» **Work task**: Please output every record below exactly as written, leaving out any pictures.

Saved entries:
....

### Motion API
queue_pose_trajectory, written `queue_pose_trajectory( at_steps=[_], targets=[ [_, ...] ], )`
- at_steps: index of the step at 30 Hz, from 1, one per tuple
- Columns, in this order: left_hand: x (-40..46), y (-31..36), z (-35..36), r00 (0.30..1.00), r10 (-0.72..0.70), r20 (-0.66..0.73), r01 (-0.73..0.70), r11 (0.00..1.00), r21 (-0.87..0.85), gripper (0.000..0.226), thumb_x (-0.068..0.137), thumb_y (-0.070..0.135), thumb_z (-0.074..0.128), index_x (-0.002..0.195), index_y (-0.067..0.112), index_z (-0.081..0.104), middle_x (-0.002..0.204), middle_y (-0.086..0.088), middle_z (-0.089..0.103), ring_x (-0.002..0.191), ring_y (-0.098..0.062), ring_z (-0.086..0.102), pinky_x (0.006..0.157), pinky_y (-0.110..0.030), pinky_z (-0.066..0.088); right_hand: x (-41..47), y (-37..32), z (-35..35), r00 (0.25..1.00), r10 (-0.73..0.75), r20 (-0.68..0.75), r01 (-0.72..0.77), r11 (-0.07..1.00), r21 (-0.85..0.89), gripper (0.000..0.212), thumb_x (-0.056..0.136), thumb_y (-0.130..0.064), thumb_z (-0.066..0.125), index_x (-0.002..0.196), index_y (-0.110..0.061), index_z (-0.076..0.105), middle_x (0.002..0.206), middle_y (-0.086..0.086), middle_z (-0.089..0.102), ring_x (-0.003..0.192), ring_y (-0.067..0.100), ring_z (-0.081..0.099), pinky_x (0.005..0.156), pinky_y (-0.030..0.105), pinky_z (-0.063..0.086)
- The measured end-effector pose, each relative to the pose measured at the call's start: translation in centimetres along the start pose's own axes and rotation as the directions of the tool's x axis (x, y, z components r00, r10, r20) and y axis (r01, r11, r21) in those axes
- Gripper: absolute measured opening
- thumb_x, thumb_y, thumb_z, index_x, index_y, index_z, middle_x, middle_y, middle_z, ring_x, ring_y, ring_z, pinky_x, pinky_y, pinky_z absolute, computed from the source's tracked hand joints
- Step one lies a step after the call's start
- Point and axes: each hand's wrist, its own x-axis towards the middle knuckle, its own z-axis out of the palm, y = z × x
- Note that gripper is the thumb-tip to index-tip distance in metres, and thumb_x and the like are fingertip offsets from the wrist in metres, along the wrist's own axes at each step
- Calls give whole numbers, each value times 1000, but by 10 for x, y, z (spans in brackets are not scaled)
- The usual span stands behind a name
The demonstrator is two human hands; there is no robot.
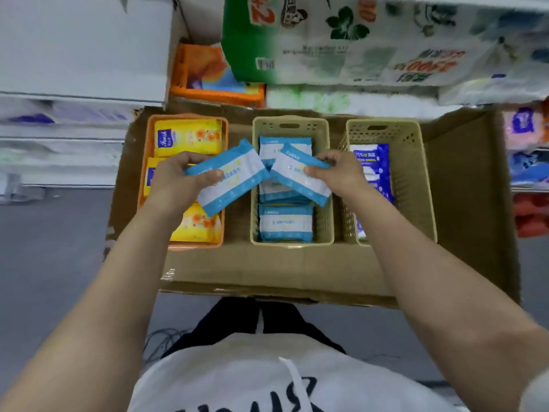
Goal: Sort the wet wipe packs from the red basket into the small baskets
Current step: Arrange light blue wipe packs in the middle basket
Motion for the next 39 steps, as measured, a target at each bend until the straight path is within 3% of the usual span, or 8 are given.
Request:
queue_pose_trajectory(
  at_steps=[6,13,20,24,27,30,35,39],
  targets=[
    [11,-13,15,997,-63,-49,65,997,48,32,73,16,85,99,17,66,90,3,67,67,-3,65,52,-14,50,60,-8,15,993,-106,56,117,962,-246,40,80,-34,79,116,-18,71,117,1,69,105,17,63,86,25,48],
    [23,-18,22,997,-78,-21,80,992,99,24,74,18,84,89,25,66,90,5,68,63,3,67,51,-12,50,104,-30,42,977,-183,108,211,891,-402,41,83,-29,77,121,-16,70,123,3,67,111,16,61,88,19,41],
    [36,-14,36,991,-94,100,75,981,180,27,73,20,85,95,22,69,90,5,70,71,-4,70,56,-17,54,98,-12,55,945,-323,56,274,683,-678,51,90,-37,67,135,-15,53,133,14,54,127,33,43,104,40,39],
    [47,-9,51,979,-92,180,50,974,221,33,71,20,86,99,23,69,98,5,70,84,-9,69,66,-24,56,71,-23,46,861,-508,-20,423,736,-528,38,93,-36,63,124,-14,63,123,7,62,121,25,49,102,35,39],
    [55,-2,68,971,-88,223,38,975,218,37,70,20,87,98,25,64,104,3,67,93,-14,67,76,-32,58,49,-39,28,901,-349,260,394,907,-149,31,89,-41,67,113,-22,70,108,-11,68,103,3,61,90,25,50],
    [60,1,87,978,-33,204,-5,983,184,41,72,19,86,101,25,58,105,3,65,94,-12,65,72,-25,57,43,-42,11,817,-140,560,347,894,-283,38,83,-38,76,118,-25,67,106,-14,63,100,5,60,77,11,43],
    [54,-21,104,1000,27,-2,-26,976,217,54,83,18,76,129,23,48,121,5,57,111,-11,56,76,-10,46,60,-25,-9,966,-160,201,228,896,-380,35,84,-25,76,118,-17,68,108,-1,65,100,14,61,83,26,47],
    [38,-49,110,999,-41,12,37,965,259,62,89,17,69,143,32,41,134,5,54,123,-11,48,93,-32,47,64,-12,9,922,-77,380,267,836,-480,39,85,-26,76,122,-16,67,123,3,64,113,20,60,93,31,49]
  ],
)
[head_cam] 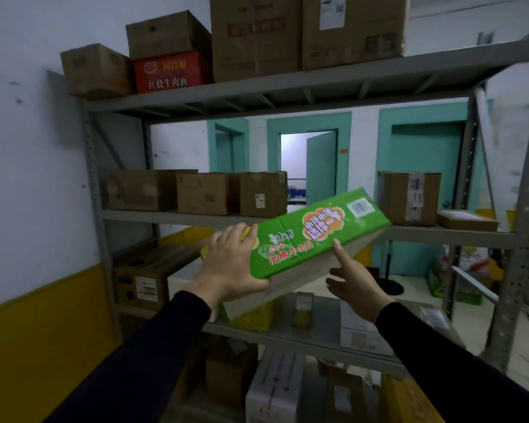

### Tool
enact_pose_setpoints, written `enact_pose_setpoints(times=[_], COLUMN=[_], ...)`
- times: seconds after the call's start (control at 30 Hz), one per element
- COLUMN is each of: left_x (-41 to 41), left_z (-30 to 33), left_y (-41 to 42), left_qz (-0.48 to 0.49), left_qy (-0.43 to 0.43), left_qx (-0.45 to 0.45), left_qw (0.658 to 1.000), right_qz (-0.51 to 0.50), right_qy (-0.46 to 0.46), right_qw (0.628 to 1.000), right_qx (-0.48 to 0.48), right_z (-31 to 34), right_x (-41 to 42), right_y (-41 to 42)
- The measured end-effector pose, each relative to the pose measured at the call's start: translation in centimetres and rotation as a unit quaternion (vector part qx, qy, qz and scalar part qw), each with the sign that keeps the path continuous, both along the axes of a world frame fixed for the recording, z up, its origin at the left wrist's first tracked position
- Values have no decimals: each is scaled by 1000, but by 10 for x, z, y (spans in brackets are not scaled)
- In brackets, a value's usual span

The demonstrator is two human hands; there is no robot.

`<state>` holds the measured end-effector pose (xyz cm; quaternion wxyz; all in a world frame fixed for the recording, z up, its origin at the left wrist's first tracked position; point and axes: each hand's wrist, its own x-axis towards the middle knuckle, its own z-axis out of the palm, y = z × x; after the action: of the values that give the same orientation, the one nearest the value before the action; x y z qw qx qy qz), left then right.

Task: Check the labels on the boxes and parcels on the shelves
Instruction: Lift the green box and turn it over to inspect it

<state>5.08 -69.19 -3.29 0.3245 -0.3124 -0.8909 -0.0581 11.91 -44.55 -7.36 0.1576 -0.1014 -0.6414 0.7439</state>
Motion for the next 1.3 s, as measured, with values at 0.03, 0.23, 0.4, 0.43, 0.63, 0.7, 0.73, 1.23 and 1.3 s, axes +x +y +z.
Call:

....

» **Answer below**:
### Motion API
queue_pose_trajectory, written `queue_pose_trajectory( at_steps=[_], targets=[ [_, ...] ], )`
- at_steps: index of the step at 30 Hz, from 1, one per tuple
- Columns, in this order: left_hand: x (-40..46), y (-31..36), z (-35..36), r00 (0.30..1.00), r10 (-0.72..0.70), r20 (-0.66..0.73), r01 (-0.73..0.70), r11 (0.00..1.00), r21 (-0.87..0.85), gripper (0.000..0.226), thumb_x (-0.068..0.137), thumb_y (-0.070..0.135), thumb_z (-0.074..0.128), index_x (-0.002..0.195), index_y (-0.067..0.112), index_z (-0.081..0.104), middle_x (-0.002..0.204), middle_y (-0.086..0.088), middle_z (-0.089..0.103), ring_x (-0.002..0.191), ring_y (-0.098..0.062), ring_z (-0.086..0.102), pinky_x (0.006..0.157), pinky_y (-0.110..0.030), pinky_z (-0.066..0.088); right_hand: x (-41..47), y (-37..32), z (-35..35), r00 (0.25..1.00), r10 (-0.73..0.75), r20 (-0.68..0.75), r01 (-0.72..0.77), r11 (-0.07..1.00), r21 (-0.85..0.89), gripper (0.000..0.212), thumb_x (-0.056..0.136), thumb_y (-0.130..0.064), thumb_z (-0.066..0.125), index_x (-0.002..0.196), index_y (-0.110..0.061), index_z (-0.076..0.105), middle_x (0.002..0.206), middle_y (-0.086..0.086), middle_z (-0.089..0.102), ring_x (-0.003..0.192), ring_y (-0.067..0.100), ring_z (-0.081..0.099), pinky_x (0.005..0.156), pinky_y (-0.030..0.105), pinky_z (-0.063..0.086)
- The measured end-effector pose, each relative to the pose measured at the call's start: translation in centimetres along the start pose's own axes and rotation as the directions of the tool's x axis (x, y, z components r00, r10, r20) and y axis (r01, r11, r21) in those axes
- Gripper: absolute measured opening
- thumb_x, thumb_y, thumb_z, index_x, index_y, index_z, middle_x, middle_y, middle_z, ring_x, ring_y, ring_z, pinky_x, pinky_y, pinky_z absolute, computed from the source's tracked hand joints
- Step one lies a step after the call's start
- Point and axes: each hand's wrist, its own x-axis towards the middle knuckle, its own z-axis out of the palm, y = z × x
- Note that gripper is the thumb-tip to index-tip distance in metres, and thumb_x and the like are fingertip offsets from the wrist in metres, along the wrist's own axes at each step
- Calls give whole numbers, each value times 1000, but by 10 for x, y, z (spans in brackets are not scaled)
- The usual span stands behind a name
The demonstrator is two human hands; there is no robot.
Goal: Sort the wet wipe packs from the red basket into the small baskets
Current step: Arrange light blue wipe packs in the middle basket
Motion for the next 39 steps, as measured, a target at each bend until the straight path is within 3% of the usual span, or 8 are given.
Request:
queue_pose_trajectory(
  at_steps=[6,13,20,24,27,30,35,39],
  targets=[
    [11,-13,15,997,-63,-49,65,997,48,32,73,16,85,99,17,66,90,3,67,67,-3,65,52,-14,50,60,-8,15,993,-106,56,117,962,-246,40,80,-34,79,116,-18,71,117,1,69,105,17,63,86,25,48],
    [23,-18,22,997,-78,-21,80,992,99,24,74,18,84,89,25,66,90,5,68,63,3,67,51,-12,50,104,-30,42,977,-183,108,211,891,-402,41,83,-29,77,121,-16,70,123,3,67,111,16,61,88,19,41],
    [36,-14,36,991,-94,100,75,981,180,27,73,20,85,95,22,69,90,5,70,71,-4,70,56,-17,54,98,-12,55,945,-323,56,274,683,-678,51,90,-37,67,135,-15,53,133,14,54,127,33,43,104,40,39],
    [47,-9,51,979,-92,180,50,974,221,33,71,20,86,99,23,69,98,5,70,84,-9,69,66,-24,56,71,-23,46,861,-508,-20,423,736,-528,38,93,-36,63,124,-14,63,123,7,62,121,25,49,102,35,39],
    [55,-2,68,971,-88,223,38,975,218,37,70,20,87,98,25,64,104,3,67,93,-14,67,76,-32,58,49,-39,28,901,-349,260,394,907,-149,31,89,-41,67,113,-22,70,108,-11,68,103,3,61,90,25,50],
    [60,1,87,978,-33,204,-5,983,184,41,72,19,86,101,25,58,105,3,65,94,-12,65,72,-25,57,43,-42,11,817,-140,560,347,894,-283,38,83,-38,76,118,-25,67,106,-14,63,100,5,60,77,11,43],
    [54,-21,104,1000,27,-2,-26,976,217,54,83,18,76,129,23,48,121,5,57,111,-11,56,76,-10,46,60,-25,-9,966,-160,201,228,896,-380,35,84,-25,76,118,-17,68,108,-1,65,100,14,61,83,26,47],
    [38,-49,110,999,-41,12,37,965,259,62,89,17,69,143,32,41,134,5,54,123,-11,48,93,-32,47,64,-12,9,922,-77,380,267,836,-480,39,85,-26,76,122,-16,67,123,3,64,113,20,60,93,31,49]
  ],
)
[head_cam] 

### Tool
enact_pose_setpoints, written `enact_pose_setpoints(times=[_], COLUMN=[_], ...)`
- times: seconds after the call's start (control at 30 Hz), one per element
- COLUMN is each of: left_x (-41 to 41), left_z (-30 to 33), left_y (-41 to 42), left_qz (-0.48 to 0.49), left_qy (-0.43 to 0.43), left_qx (-0.45 to 0.45), left_qw (0.658 to 1.000), right_qz (-0.51 to 0.50), right_qy (-0.46 to 0.46), right_qw (0.628 to 1.000), right_qx (-0.48 to 0.48), right_z (-31 to 34), right_x (-41 to 42), right_y (-41 to 42)
- The measured end-effector pose, each relative to the pose measured at the call's start: translation in centimetres and rotation as a unit quaternion (vector part qx, qy, qz and scalar part qw), each with the sign that keeps the path continuous, both along the axes of a world frame fixed for the recording, z up, its origin at the left wrist's first tracked position
- Values have no decimals: each is scaled by 1000, but by 10 for x, z, y (spans in brackets are not scaled)
- In brackets, a value's usual span

The demonstrator is two human hands; there is no robot.

`<state>` holds the measured end-effector pose (xyz cm; quaternion wxyz; all in a world frame fixed for the recording, z up, its origin at the left wrist's first tracked position; point and axes: each hand's wrist, its own x-axis towards the middle knuckle, its own z-axis out of the palm, y = z × x; after the action: of the values that give the same orientation, the one nearest the value before the action; x y z qw qx qy qz), left then right.

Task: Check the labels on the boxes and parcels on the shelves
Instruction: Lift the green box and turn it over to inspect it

<state>5.08 -69.19 -3.29 0.3245 -0.3124 -0.8909 -0.0581 11.91 -44.55 -7.36 0.1576 -0.1014 -0.6414 0.7439</state>
Motion for the next 1.3 s, as measured, with values at 0.03, 0.23, 0.4, 0.43, 0.63, 0.7, 0.73, 1.23 and 1.3 s, axes +x +y +z.
Call:

There is nothing further to the answer.